ASSIGNMENT >> Using the material that follows, output exactly the lines from the one containing "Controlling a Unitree" through the one containing "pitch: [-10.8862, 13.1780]", with both ends kept.
BEGIN RAW DATA
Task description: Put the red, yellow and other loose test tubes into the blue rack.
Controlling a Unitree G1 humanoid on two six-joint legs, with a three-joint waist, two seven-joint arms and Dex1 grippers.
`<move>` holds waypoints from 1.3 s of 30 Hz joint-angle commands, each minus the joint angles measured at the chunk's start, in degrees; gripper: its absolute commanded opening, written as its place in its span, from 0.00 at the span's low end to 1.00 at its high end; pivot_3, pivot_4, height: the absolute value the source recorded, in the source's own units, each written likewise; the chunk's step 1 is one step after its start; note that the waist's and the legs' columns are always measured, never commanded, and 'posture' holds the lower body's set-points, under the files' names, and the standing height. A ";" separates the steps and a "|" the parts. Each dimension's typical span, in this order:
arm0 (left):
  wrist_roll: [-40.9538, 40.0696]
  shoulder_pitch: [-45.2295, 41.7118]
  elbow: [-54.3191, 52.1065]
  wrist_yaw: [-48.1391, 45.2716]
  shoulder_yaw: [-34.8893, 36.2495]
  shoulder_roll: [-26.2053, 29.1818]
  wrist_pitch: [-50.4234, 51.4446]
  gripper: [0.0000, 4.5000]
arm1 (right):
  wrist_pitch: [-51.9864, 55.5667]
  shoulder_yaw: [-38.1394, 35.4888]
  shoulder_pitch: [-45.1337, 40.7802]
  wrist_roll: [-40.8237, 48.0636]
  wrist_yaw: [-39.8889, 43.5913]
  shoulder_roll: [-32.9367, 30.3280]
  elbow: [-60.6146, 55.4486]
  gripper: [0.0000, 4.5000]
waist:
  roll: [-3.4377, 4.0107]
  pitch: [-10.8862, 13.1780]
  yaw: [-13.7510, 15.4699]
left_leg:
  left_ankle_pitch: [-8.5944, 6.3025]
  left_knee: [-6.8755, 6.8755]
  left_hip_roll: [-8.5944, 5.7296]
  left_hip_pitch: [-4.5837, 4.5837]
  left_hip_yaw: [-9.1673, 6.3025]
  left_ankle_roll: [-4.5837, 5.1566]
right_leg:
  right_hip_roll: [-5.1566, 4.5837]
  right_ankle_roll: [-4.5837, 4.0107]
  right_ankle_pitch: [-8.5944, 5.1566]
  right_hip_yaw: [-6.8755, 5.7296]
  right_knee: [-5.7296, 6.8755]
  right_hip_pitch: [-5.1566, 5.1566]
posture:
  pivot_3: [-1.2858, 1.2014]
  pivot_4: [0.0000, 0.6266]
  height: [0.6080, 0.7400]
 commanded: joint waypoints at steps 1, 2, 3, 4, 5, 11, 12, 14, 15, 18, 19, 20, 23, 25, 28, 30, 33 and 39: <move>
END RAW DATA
TASK ANSWER >>
Controlling a Unitree G1 humanoid on two six-joint legs, with a three-joint waist, two seven-joint arms and Dex1 grippers.
`<move>` holds waypoints from 1.3 s of 30 Hz joint-angle commands, each minus the joint angles measured at the chunk's start, in degrees; gripper: its absolute commanded opening, written as its place in its span, from 0.00 at the span's low end to 1.00 at its high end; pivot_3, pivot_4, height: the absolute value the source recorded, in the source's own units, each written likewise; the chunk's step 1 is one step after its start; note that the waist's and the legs' columns are always measured, never commanded, and 'posture' holds the lower body's set-points, under the files' names, and the standing height. A ";" separates the steps and a "|" the parts. Each dimension's typical span, in this order:
arm0 (left):
  wrist_roll: [-40.9538, 40.0696]
  shoulder_pitch: [-45.2295, 41.7118]
  elbow: [-54.3191, 52.1065]
  wrist_yaw: [-48.1391, 45.2716]
  shoulder_yaw: [-34.8893, 36.2495]
  shoulder_roll: [-26.2053, 29.1818]
  wrist_pitch: [-50.4234, 51.4446]
  gripper: [0.0000, 4.5000]
arm1 (right):
  wrist_pitch: [-51.9864, 55.5667]
  shoulder_yaw: [-38.1394, 35.4888]
  shoulder_pitch: [-45.1337, 40.7802]
  wrist_roll: [-40.8237, 48.0636]
  wrist_yaw: [-39.8889, 43.5913]
  shoulder_roll: [-32.9367, 30.3280]
  elbow: [-60.6146, 55.4486]
  gripper: [0.0000, 4.5000]
waist:
  roll: [-3.4377, 4.0107]
  pitch: [-10.8862, 13.1780]

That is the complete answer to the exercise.